По сути, я отцу не лгала, ведь Давид никак не обидел меня. Ни оскорбил, ни поднял руку. Мы просто в очередной раз недопоняли друг друга. Это меня мучило.

— Ты кажешься очень уставшей и потускневшей, — в голосе папы звучало беспокойство.

— Это из-за работы. График жесткий. Но я уже почти втянулась, — я принялась торопливо складывать в холодильник домашний творог, которым меня периодически снабжает папа.

— Взгляд прячешь. Значит, врешь, — без агрессии или претензии отметил он.

— Неправда, — я закрыла дверцу холодильника.

Я убеждала себя, что недоговаривать — это не значит лгать. Прежде я была полностью уверена в том, что нет на свете такой темы, какую невозможно обсудить с отцом. Оказывается, что есть. Как ему сказать о том, чем занимается Давид?

— Дело не в работе, дочка. Работа на человека накладывает совсем другой отпечаток.

— Мы не слышим друг друга, — созналась я и медленно опустилась на стул. — Всё очень сложно.

— Вначале пути всегда так бывает. Два совершенно разных человека. У вас разное воспитание, вкусы, взгляды на жизнь. Это нормально. Но, чтобы стать единым целым, нужно очень хорошо узнать друг друга. Пройтись по всем острым граням, чтобы понять. Слова словами, но всё закрепляется практикой. Ребенок сначала учиться ползать, затем ходить, а потом только бегать. Преодолевает неудачи. Снова и снова. Это в крови у человека.

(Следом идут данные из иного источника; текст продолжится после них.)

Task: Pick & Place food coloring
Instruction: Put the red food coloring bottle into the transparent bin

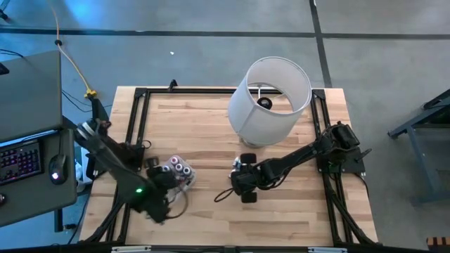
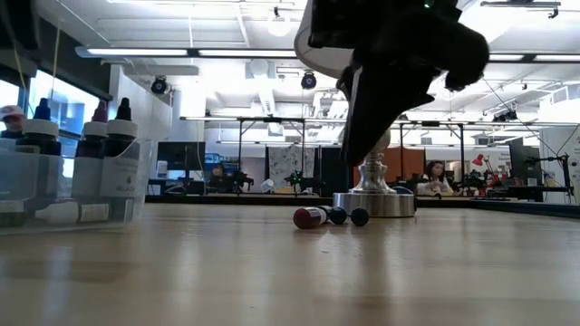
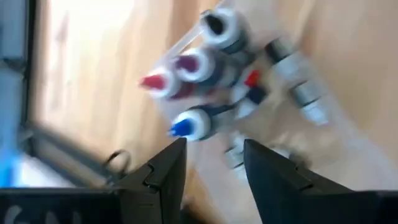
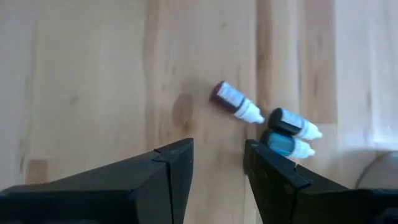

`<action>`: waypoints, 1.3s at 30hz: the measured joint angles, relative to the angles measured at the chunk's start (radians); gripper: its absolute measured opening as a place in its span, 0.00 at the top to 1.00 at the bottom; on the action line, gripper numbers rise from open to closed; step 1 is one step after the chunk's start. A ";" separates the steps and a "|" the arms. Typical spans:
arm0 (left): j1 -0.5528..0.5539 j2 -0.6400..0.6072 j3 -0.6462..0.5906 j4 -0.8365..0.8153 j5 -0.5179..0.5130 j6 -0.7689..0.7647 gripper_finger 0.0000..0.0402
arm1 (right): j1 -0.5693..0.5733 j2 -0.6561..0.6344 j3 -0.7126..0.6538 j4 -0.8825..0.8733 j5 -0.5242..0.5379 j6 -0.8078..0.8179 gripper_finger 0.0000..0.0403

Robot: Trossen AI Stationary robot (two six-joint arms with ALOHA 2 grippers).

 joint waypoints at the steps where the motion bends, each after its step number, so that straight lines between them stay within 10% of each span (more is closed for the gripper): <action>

Папа говорил правильные вещи, и в глубине души я придерживалась идентичной позиции. Но, кажется, я слишком близко к сердцу воспринимала каждую нашу с Давидом ссору. И в этом заключалась моя главная ошибка. А затем я допустила еще одну, когда не сдержалась и позволила себе расплакаться перед папой.

Мне эмоционально было очень сложно. Скандал. Какое-то время мы не видимся. Затем примирение. И кажется, что всё хорошо. Затем всё начинает повторяться. Претензии, недопонимание и слёзы.

— Ло. Каролина, девочка моя, — папа крепко обнял меня, а я вместо того, чтобы успокоиться, еще сильней расплакалась.

Я дорожила отношениями с Давидом и оттого каждое наше недопонимание било по мне больней, чем в предыдущий раз.

— Никогда не могла подумать, что любить может быть так больно и трудно, — сквозь всхлипы выдавила я.

— Тем ценней это чувство. Оно способно выжить даже тогда, когда уже всё кажется мертвым. Это просто поразительно.

— Ты говоришь так, будто всё еще удивляешься, — я посмотрела на папу заплаканными глазами.

— Да, удивляюсь, — кивнул он. — Сколько живу, столько и удивляюсь.

Я улыбнулась и вытерла слёзы рукавом домашней кофты. После долгого отсутствия Давида и нашей недавней ссоры внутри меня всё сжалось в большую тугую пружину. Она продолжала сжиматься, а затем резко расправилась и превратилась в слёзы.

— Всё хорошо, папа. Правда.

— Посмотри на меня, — папа убрал с моего лица спутанные пряди волос и стёр большим пальцем последнюю слезинку. — Это твоя жизнь, дочка. Твой опыт. Но если он тебя обидит, если причинит тебе боль…

— Пап…

— Пусть это будет неправильно и кардинально. Не имеет значения. Я не останусь в стороне. Ты — моя дочь. Я не хочу, чтобы ты страдала. И пусть Давид не думает, что я не сумею защитить. Учебник закроется, а кулак сожмется.

— Папа, не надо никаких кулаков. Ты же у меня не такой, — я выпрямилась и обеспокоено посмотрел на отца.

— Пусть и не такой. Это не имеет значения, — непоколебимо ответил он.

— Меня никто не обижает. Сама кого хочешь обижу. Просто временами трудно бывает. Но я справлюсь.

Папа ничего не сказал, только убрал мои волосы назад и поцеловал в лоб.

— Мне уже пора, — после длительного молчания произнес он.

Отец долго не выпускал меня из своих объятий, явно решив дождаться, когда я полностью успокоюсь. А я действительно успокоилась. Мне стало легче, когда эмоциональная пружина наконец разжалась. Всё же иногда поплакать тоже полезно. Особенно когда рядом родной человек, на которого всегда можно положиться.

— Ешь творог, он полезен, — преподавательским тоном проговорил папа.